* WHAT THE TASK ASKS
Tally up the lines below that contain the word "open" and give the total alone.

* COLLECTED DATA
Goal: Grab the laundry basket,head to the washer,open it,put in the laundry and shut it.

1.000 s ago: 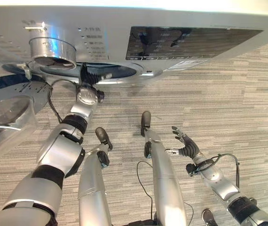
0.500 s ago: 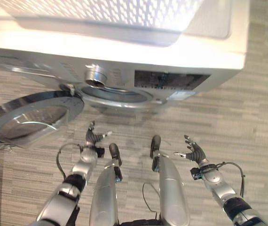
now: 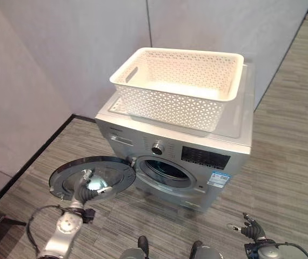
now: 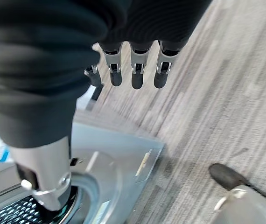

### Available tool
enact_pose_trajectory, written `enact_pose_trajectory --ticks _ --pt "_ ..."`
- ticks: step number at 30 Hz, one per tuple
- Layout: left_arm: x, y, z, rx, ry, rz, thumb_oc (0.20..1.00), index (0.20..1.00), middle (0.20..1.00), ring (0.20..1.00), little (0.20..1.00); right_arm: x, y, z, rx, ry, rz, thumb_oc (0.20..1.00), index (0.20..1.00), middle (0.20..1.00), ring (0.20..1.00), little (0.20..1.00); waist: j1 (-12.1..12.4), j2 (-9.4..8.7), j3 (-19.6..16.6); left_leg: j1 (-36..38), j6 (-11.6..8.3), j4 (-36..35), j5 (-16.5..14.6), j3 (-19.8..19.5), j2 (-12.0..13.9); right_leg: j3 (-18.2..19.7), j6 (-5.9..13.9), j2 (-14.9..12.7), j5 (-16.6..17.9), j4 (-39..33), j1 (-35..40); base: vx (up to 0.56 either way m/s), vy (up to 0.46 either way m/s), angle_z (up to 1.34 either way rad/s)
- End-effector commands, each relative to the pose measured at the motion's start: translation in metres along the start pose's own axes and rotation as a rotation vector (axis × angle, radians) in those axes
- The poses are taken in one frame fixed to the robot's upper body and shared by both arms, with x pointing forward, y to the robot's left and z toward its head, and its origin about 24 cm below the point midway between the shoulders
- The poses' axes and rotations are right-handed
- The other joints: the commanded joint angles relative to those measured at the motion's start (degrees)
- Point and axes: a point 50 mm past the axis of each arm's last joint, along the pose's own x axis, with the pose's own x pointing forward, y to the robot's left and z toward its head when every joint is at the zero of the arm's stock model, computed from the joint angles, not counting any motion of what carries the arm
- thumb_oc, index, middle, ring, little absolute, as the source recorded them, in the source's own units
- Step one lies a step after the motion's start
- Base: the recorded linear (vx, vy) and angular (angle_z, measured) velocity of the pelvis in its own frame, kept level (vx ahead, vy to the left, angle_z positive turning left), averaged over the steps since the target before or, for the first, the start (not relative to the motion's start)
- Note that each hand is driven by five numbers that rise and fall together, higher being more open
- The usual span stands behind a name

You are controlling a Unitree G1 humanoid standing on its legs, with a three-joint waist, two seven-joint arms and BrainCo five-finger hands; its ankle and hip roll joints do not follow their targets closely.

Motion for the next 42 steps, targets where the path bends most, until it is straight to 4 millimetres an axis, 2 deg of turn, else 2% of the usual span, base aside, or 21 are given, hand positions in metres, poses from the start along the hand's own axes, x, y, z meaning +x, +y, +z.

* OUTPUT OF THE EXERCISE
2